David Roisum, Ph.D., Consulting Technical Editor -- Converting Magazine, 2/1/2006
Roller topology is at least as important as chemistry. The most common topology is merely the normal finish of the roller body, which may be around 32 rms roughness. Tolerant products may only need a less expensive 125 rms coarse finish for things like transport rollers. Drums used for casting optical film, on the other hand, may need super finishing to mirror smoothness.

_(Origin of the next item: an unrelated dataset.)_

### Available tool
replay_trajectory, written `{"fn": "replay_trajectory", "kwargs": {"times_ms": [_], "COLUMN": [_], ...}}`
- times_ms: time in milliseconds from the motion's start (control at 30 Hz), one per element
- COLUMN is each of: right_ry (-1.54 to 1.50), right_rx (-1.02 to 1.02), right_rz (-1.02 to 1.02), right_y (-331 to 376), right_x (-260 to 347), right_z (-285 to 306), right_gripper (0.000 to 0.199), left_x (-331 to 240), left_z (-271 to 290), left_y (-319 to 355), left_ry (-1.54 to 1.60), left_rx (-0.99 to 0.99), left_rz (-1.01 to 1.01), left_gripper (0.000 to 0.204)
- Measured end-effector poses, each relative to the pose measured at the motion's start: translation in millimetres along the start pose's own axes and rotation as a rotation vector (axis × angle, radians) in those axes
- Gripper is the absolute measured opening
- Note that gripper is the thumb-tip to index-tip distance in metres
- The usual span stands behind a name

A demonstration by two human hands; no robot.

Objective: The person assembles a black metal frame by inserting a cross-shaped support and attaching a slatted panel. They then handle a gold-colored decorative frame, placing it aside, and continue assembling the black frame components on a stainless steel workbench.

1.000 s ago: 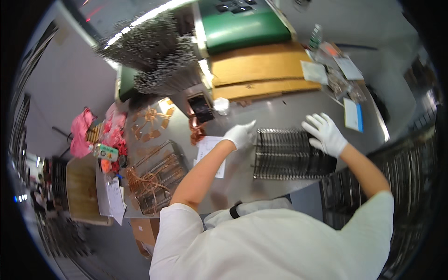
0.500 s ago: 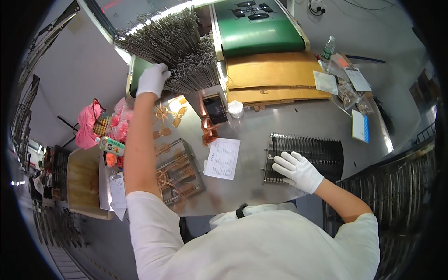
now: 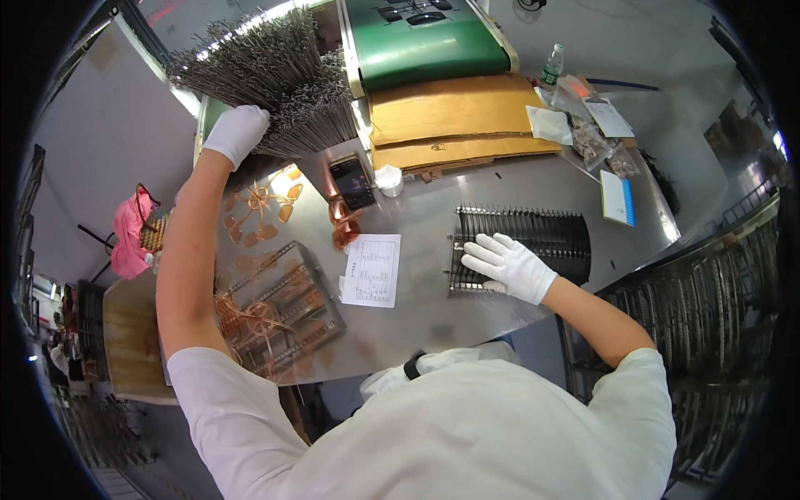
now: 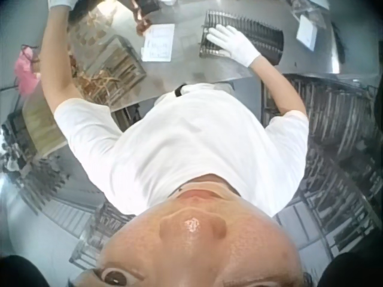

The next most common roller topology is grooving. Here there is much more mythology than understanding. A near universal belief is that spiral grooving (or tape) spreads the web. Yet, measurement after measurement indicates no spreading. In fact, wide grooving has the contrary effect; producing a wrinkling tendency when tension pulls the web into the grooves. Yet the "barber pole" optical illusion is so convincing to the eye that people look no further, as their minds are already made up.
The primary purpose of most grooving is the same as the treads on your car: to maintain traction in spite of fluid lubrication. In tires, the point is to avoid hydroplaning on wet roads. In rollers, the point is air handling to maintain traction. Treads do not increase traction per se, and in fact decrease it. That is why race car tires are slick. In other words, grooving does not make traction, it merely maintains it over the desired speed range of the machine.
What grooving pattern works best? At the time I worked at Beloit Corp., it was the largest web-machine builder in the world. A staff of 100 engineers, working for more than 100 years, produced as much web machine understanding as any other organization. Beloit had more than 1,000 grooving pattern drawings in its vault, including variations for the idler and drum rollers. One of these patterns became the de facto standard. It was called the venta-groove.
The venta-groove is about 1/16 in. wide by 1/8 in. deep on a ½-in. pitch. Why? A 1/16 in. is about as narrow as can be cut economically with a saw and is not so narrow as to foul easily. The depth and pitch is enough to give the volume needed to handle air at speeds up to 10,000 fpm. The annular groove is simply an economical way to cut a groove—sometimes cut on an outward spiral as a nod to spreading mythology.
For converting needs of perhaps 2000 fpm, the grooving required to handle the tiny skin of air film would only need to be similar to the texture of an old-fashioned vinyl record. Though some offer a micro-groove, using this surface fills the valleys and wears down the peaks. Instead of many tiny grooves, fewer big grooves.
Even the air-handling aspects of grooving are misunderstood. Air does not flow through the grooving, rather to it. The best way of thinking about the groove is that it's just a place to "park" the air. Other topologies—shot peening, knurling, rough spray coatings—would be equally good candidates for air-parking. In fact, the simplest is masking tape. We now know, however, that spiral taping does not spread. Rather, it is just a convenient way of applying the tape. Spiral front, spiral back, spiral center or no spiral at all—there is no difference that we can see—if we ignore the optical illusion.